[Items listed in a dataset]
_ _ _ _ _

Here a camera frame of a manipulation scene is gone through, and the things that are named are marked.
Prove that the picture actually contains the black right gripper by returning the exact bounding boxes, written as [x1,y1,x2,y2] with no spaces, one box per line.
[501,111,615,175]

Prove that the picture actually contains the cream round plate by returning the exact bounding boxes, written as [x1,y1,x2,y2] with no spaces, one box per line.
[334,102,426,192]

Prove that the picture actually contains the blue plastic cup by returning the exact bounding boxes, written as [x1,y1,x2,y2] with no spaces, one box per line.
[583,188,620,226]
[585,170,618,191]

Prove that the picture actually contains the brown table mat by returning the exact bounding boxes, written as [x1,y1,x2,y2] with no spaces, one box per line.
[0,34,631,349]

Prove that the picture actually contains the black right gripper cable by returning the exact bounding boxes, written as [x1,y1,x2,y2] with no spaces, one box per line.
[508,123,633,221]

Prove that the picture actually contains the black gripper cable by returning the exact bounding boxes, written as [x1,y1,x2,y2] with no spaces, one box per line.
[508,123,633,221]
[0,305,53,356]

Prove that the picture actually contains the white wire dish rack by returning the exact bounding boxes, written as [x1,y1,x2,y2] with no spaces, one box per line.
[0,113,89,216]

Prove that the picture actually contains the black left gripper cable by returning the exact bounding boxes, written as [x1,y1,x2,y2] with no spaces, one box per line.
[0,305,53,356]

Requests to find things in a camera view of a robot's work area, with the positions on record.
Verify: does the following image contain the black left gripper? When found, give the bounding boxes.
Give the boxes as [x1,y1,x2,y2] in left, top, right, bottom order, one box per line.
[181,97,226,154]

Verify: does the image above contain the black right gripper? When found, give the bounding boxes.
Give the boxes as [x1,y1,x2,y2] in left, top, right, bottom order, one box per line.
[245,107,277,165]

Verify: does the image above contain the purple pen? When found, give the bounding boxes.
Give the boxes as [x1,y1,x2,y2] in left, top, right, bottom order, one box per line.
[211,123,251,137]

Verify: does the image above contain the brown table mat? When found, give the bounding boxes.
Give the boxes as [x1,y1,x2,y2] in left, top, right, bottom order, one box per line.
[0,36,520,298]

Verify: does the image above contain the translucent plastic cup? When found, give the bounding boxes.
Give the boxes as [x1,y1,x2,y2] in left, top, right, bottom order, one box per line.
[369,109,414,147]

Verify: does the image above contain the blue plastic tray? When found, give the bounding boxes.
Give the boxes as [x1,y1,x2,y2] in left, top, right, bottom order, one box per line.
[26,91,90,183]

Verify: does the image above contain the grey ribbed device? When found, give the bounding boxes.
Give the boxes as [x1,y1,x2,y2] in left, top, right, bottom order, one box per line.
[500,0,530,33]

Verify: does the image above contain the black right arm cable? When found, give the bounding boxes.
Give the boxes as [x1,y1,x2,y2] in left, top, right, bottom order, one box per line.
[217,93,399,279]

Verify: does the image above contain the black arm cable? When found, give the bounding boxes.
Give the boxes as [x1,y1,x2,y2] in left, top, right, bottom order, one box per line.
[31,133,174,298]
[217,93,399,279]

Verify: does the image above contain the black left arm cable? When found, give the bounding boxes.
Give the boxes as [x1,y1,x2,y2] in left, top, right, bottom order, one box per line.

_ _ _ _ _

YOUR OBJECTIVE:
For the records above, state the number of lines holding the string "image", without further comment.

ANSWER SPACE:
10